The release of the original Segment Anything Model (SAM) changed computer vision by introducing a model that could cut out any object you clicked on. SAM-2 extended this capability to video. Now, SAM-3 has arrived, and it introduces a fundamental shift in how we interact with images and video.
Previous versions relied on Promptable Visual Segmentation (PVS). This meant you gave the model a point or a box, and it gave you that specific object. SAM-3 introduces Promptable Concept Segmentation (PCS). Instead of asking for “this object,” you can now ask for “all instances of this concept.” Whether you type “striped cat” or draw a box around one car to find every car in a video, SAM-3 handles detection, segmentation, and tracking simultaneously.
This post breaks down the unified architecture that merges detection with memory-based tracking, as well as the industrial-scale data engine designed to verify millions of concept masks. We will also examine the benchmarking results to see how the model sets a new standard compared to previous baselines in both image and video tasks.
From Visual Prompts (PVS) to Concept Prompts (PCS)
To appreciate the leap SAM-3 represents, we must first distinguish between the *geometric* task of previous models and the *semantic* task of the new architecture. The paper formalizes this as the transition from Promptable Visual Segmentation (PVS) to Promptable Concept Segmentation (PCS).
The Limitation of PVS (SAM-1 & SAM-2)
To understand why SAM-3 is such a significant architectural leap, we must first look at the constraints of its predecessors, SAM and SAM-2. In a PVS workflow, the user provides a spatial hint essentially telling the model “segment the object located right here” via a point, a box, or a coarse mask. The model’s objective is to resolve the boundaries of that specific target based on texture and edge information, without necessarily understanding what the object is.

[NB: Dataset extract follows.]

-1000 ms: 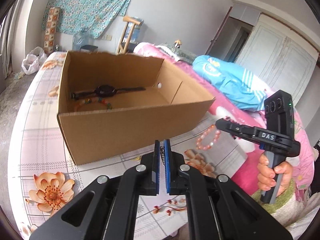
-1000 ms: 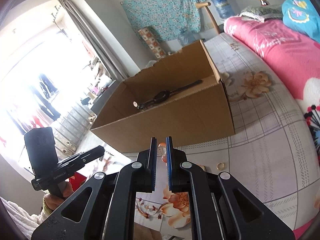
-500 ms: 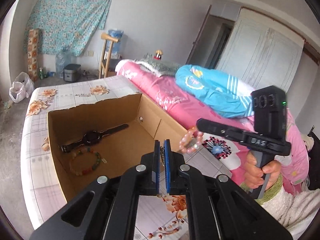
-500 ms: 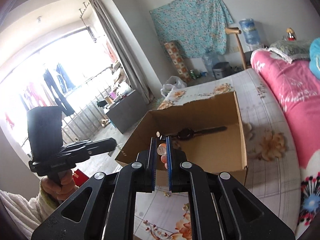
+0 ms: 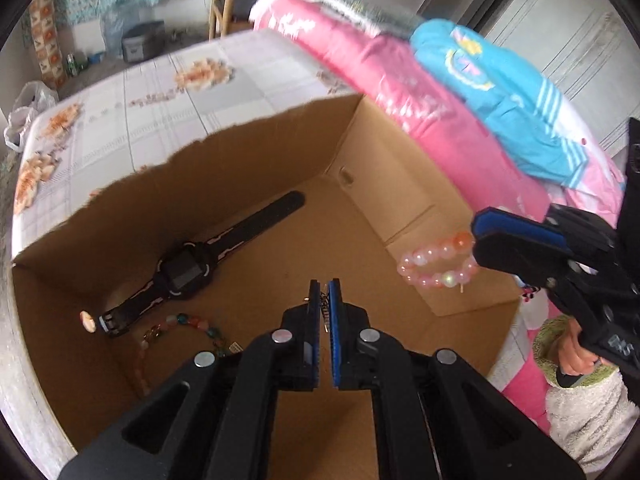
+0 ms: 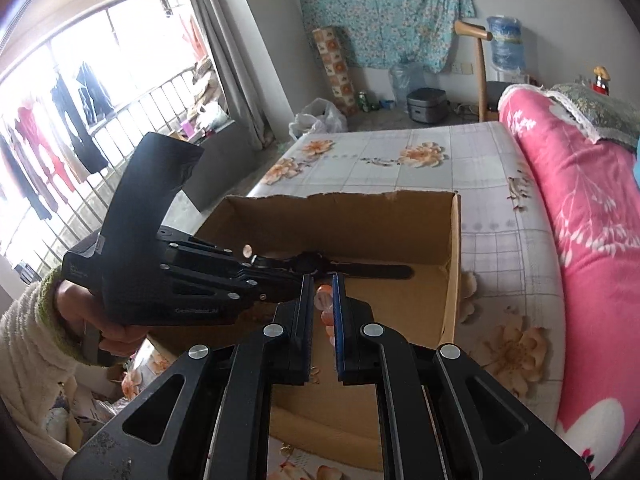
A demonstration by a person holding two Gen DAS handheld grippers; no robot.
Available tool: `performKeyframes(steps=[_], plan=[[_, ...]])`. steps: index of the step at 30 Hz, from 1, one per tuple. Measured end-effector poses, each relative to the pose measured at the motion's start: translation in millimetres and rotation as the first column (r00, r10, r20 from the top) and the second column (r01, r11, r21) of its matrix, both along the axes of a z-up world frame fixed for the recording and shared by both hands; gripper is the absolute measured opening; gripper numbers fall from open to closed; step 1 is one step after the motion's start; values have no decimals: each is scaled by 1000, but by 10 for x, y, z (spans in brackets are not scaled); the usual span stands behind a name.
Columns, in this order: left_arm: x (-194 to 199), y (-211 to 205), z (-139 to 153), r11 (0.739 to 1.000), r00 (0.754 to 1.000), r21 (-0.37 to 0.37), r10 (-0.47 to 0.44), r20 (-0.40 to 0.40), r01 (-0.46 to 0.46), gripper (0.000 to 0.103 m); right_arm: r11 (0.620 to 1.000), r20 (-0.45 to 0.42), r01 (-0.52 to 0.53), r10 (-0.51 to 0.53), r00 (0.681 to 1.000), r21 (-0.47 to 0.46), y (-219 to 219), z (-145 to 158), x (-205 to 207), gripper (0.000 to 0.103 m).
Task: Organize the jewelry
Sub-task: 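Carry the bead bracelet and charm over the cardboard box with both tools, then open both tools to drop the bracelet and charm into the box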
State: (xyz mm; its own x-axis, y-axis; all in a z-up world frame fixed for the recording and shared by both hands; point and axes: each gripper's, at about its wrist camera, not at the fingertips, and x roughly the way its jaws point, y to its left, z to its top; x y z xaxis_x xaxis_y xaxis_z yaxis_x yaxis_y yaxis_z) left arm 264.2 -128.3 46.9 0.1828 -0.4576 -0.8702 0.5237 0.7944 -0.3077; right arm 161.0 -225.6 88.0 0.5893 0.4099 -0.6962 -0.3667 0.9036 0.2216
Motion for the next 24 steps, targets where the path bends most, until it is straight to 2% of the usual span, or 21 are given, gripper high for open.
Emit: performKeyframes(steps=[5,10,12,14,16,24], plan=[[281,-129,-374,998,994,68,0,-106,8,4,999,-28,-14,14,1000,-31,25,-142,152,7],[428,-158,-577,995,983,104,12,-182,7,4,998,-49,-20,17,999,-55,22,-233,219,7],[480,-161,-614,994,978,105,18,-210,4,10,998,-56,-24,20,998,-63,23,-252,246,7],[506,-147,-633,995,975,103,24,-219,-1,20,997,-60,-23,18,998,-75,25,-268,268,7],[521,-129,-626,995,975,102,26,-221,-4,24,996,-66,-26,20,998,-87,24,-279,274,7],[516,72,-334,996,989,67,59,-135,-51,34,979,-125,-69,45,991,-191,171,-365,290,8]])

Because PVS is strictly local, the model remains agnostic to the broader concept of the object. For example, if a user clicks on a single car in a crowded parking lot, a PVS model will return a perfect mask for that specific car, but it will completely ignore the dozens of other cars surrounding it. This limitation makes PVS excellent for precision editing of single assets but highly inefficient for tasks that require cataloging or analyzing entire scenes.

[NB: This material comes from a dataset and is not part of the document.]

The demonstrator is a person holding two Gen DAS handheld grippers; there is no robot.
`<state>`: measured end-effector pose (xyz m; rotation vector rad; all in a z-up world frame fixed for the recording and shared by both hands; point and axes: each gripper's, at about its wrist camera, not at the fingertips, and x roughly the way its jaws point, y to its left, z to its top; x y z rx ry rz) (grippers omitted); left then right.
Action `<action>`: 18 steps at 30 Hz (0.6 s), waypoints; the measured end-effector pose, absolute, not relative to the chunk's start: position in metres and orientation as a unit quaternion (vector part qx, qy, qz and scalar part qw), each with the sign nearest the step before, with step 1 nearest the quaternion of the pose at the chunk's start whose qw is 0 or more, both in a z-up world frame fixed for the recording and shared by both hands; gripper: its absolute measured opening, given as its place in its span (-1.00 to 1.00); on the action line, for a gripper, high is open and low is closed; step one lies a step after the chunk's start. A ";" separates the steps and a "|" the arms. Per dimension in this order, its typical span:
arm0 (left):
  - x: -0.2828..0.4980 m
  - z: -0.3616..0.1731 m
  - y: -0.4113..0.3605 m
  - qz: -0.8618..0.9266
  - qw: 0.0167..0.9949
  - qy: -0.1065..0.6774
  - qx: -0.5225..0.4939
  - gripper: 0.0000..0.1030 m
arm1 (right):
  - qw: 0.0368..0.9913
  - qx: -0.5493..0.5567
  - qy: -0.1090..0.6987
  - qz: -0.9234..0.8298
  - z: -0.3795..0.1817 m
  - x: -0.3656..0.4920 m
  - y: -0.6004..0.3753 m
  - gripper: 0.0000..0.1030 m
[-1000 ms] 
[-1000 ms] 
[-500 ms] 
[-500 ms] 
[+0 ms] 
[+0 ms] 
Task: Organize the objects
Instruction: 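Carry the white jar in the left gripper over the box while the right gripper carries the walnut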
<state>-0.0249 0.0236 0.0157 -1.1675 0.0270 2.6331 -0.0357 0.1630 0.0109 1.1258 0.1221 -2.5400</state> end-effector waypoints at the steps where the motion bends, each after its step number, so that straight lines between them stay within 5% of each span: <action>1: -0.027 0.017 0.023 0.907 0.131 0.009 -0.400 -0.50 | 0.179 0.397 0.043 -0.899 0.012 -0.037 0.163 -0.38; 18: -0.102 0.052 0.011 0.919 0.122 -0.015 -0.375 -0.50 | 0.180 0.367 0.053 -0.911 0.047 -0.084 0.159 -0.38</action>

SAM-2 achieves tracking by following the specific pixels identified in the first frame as they move through time. If a new instance of the same object class enters the video later, for example, a second car driving into the frame at the ten-second mark, the PVS model will not automatically segment it because it was never explicitly prompted to do so. The user acts as the detector, manually finding and clicking every relevant object, while the model acts only as the segmenter.
Generalizing the Prompt Space: Text and Exemplars
A key innovation in SAM-3 is how it generalizes the concept prompt beyond just text. While simple noun phrases are the primary input, the authors recognize that language can be ambiguous or insufficient for describing specific visual targets. To address this, SAM-3 supports image exemplars as prompts.
A user can draw a box around a specific object (e.g., a rare machine part that is hard to name) and the model extracts the visual embedding of that object to use as a search query. This allows the model to find all other objects in the image or video that look semantically similar to the exemplar. This multimodal prompting system allows for a highly interactive “hybrid” workflow.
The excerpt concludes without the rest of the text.